GIVEN DATA
══════════════════════════════

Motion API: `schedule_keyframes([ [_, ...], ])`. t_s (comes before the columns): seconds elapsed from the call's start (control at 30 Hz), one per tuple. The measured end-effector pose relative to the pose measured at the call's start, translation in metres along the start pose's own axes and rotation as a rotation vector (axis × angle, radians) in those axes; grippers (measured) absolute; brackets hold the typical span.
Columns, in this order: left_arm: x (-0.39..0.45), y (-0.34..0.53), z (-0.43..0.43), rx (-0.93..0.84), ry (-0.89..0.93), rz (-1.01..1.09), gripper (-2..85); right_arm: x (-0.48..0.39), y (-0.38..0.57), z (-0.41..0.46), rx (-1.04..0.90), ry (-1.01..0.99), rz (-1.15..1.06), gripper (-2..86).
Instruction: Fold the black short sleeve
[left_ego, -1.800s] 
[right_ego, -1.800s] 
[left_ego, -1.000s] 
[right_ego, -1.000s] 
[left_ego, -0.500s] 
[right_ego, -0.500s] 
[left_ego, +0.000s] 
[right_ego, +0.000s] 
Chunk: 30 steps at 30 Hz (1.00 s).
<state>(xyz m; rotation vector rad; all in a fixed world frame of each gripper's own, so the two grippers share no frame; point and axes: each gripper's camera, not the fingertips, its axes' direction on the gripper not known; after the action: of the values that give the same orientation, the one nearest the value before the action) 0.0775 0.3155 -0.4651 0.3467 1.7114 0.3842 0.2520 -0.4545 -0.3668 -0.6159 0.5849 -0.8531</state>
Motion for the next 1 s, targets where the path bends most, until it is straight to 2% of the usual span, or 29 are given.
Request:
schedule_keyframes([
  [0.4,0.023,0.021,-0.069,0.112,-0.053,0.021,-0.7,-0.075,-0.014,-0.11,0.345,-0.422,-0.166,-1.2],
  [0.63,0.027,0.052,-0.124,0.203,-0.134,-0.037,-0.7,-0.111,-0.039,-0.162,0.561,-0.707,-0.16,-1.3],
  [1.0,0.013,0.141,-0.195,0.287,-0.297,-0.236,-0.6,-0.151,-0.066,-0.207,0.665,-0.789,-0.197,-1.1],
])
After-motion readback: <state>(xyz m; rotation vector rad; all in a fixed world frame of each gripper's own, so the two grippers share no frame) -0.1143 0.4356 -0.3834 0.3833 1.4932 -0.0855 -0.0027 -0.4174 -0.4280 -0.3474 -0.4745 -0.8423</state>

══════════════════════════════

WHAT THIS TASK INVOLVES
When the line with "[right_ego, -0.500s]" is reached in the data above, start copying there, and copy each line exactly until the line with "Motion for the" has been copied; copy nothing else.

ANSWER TO THIS EXERCISE
[right_ego, -0.500s] 
[left_ego, +0.000s] 
[right_ego, +0.000s] 
Chunk: 30 steps at 30 Hz (1.00 s).
<state>(xyz m; rotation vector rad; all in a fixed world frame of each gripper's own, so the two grippers share no frame; point and axes: each gripper's camera, not the fingertips, its axes' direction on the gripper not known; after the action: of the values that give the same orientation, the one nearest the value before the action) 0.0775 0.3155 -0.4651 0.3467 1.7114 0.3842 0.2520 -0.4545 -0.3668 -0.6159 0.5849 -0.8531</state>
Motion for the next 1 s, targets where the path bends most, until it is straight to 2% of the usual span, or 29 are given.

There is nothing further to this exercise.